Sobre el papel, el Palacio de Deportes de Miribilla ya debería tener forma. Al menos, así lo anunciaron el alcalde de la villa, Iñaki Azkuna, y el diputado general de Vizcaya, José Luis Bilbao, el día que rubricaron el convenio entre ambas instituciones para cofinanciar el plan. En aquel acto se habló de otoño de 2008, aunque meses después se corrigió esta previsión y se dio una nueva fecha: agosto de 2009. En la actualidad, en la parcela de terreno donde se ejecutan los trabajos, ni siquiera se adivina la estructura del futuro complejo deportivo. Según algunas fuentes consultadas, la iniciativa acumula un retraso de, al menos, un año respecto a la última fecha barajada.
Supervisión de Ihobe
El solar se asienta sobre los vestigios de una mina de hierro. Una vez que se abandonó la actividad extractiva, el yacimiento fue rellenado con diversos materiales. El proyecto financiado por las arcas municipales y forales preveía remover un volumen importante de estas tierras de cara a preparar la parcela. Fue durante esta fase de excavación cuando apareció la «pequeña» cantidad de lindane. Según el Gobierno vasco, el pesticida fue «aislado» y «trasladado para su confinamiento por personal autorizado, como marca el protocolo de actuación en estos casos». La operación fue supervisada por expertos de Ihobe, entidad dependiente del Ejecutivo autonómico. Después se realizaron «diversos análisis para garantizar que no quedaba ningún resto» del dañino desecho. Todo ello, según las fuentes consultadas, provocó un 'impasse' de espera en la obra, además de un «encarecimiento» por el costoso operativo puesto en marcha.
Aunque sí el más peligroso, el lindane no ha sido el único residuo hallado en los rellenos del solar minero que albergará el equipamiento.

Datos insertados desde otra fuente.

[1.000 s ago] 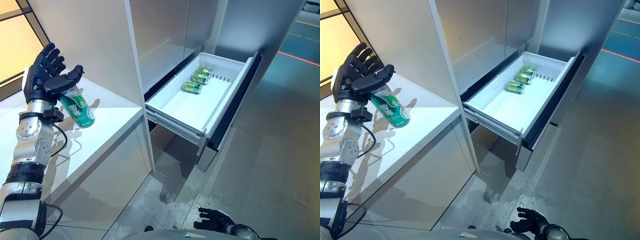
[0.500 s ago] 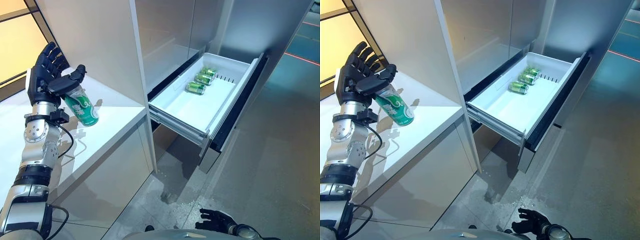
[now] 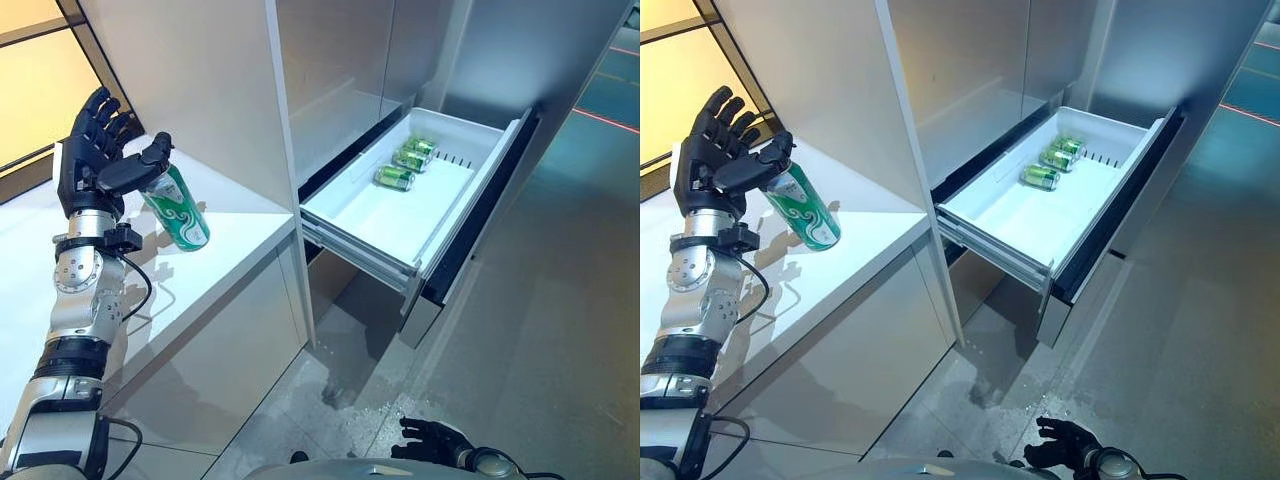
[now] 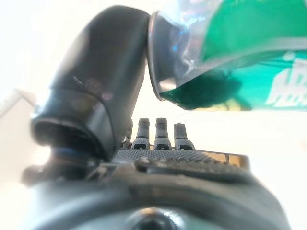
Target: Put drinks into fridge and close the fridge
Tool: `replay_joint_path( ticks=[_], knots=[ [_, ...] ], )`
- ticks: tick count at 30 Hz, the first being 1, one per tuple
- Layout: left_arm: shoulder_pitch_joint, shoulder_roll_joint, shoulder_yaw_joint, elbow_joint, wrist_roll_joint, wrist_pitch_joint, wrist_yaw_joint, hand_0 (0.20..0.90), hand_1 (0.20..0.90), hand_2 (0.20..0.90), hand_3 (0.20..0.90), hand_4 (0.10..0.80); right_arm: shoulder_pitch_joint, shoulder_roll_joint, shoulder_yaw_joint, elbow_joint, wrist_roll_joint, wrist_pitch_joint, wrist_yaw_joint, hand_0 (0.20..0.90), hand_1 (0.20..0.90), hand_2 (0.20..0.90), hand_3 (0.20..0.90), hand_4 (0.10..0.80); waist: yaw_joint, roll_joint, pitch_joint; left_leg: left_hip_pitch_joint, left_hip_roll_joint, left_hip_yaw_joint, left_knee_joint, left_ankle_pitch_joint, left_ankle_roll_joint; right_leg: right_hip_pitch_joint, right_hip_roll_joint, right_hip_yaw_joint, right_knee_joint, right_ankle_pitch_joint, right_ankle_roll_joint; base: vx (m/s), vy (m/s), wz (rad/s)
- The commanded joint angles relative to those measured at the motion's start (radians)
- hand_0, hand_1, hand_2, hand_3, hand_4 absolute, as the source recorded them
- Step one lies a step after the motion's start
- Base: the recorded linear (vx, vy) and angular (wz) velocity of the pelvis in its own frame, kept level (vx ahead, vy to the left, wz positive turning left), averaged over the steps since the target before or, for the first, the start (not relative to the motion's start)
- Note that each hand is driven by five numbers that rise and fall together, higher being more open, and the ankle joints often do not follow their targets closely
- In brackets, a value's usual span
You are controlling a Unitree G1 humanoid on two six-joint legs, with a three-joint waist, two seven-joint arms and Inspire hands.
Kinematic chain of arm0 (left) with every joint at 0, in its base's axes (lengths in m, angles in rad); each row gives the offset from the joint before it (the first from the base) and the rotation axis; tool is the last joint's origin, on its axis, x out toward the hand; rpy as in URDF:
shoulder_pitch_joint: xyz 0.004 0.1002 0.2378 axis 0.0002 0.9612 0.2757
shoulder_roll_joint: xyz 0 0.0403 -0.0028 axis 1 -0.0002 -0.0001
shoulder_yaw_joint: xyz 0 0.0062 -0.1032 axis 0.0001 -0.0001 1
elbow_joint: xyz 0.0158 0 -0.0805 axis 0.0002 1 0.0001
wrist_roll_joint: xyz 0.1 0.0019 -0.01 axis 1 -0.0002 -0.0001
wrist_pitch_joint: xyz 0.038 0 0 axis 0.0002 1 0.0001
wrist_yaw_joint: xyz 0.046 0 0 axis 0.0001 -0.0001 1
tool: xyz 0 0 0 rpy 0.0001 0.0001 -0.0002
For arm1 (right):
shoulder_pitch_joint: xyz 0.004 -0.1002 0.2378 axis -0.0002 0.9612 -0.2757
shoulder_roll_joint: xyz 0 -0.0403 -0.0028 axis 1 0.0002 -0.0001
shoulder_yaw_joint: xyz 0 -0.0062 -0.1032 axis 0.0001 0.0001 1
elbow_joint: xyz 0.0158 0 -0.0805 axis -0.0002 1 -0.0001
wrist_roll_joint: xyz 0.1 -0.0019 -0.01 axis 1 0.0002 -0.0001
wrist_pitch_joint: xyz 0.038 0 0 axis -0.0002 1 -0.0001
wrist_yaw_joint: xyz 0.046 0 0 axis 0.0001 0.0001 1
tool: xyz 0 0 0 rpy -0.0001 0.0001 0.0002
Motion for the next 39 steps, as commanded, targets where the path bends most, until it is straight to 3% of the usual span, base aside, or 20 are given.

La gestión de estos materiales detectados -restos de hidrocarburos, escombros, madera y plásticos, entre otros- se ha convertido en el verdadero caballo de batalla de los trabajos. Hasta tal punto, que ha trastocado un presupuesto que, en un primer momento, se fijo en unos 30 millones de euros. El sobrecoste se podría dar a conocer hoy en la comparecencia pública que hay programada.
Y es que el plan de obra inicial preveía el vertido de lo sobrantes en el puerto. Una práctica que ha sido habitual en otras iniciativas públicas y que permite ahorrar una cantidad importante de dinero. Sin embargo, según ha podido saber este diario, las tierras enviadas a los diques no superaron los análisis que realiza la Autoridad Portuaria para supervisar la composición de los vertidos, ya que incluián restos de metales, escombros o plásticos. «Se superaban muchos de los parámetros legales», afirmaron las mismas fuentes. Esto desbordó los planes de la ingeniería que redactó el proyecto. La empresa excavadora tuvo que buscar una solución alternativa, que ha resultado mucho más laboriosa y cara.
Cambios en el proyecto
En este caso, los desechos fueron enviados a un gestor autorizado, que cobra «una importante cantidad de dinero» por cada camión que entra en sus instalaciones. Además, la extracción es realmente compleja. «Es necesario poner en marcha un proceso selectivo», explican las mismas fuentes. «Se elabora una cuadrícula sobre un mapa y se realizan análisis previos para determinar qué es lo que allí se encuentra. Después hay que retirar el material existente, pero con gran minuciosidad. Se hace cuadrícula por cuadrícula. Y, finalmente, se vuelven a realizar análisis», añaden.
Por otro lado, la difícil orografía del solar, que presenta algunas hoquedades no detectadas, también parece haber complicado una fase de los trabajos que está destinada a habilitar una cancha de entrenamiento alternativa al pabellón central.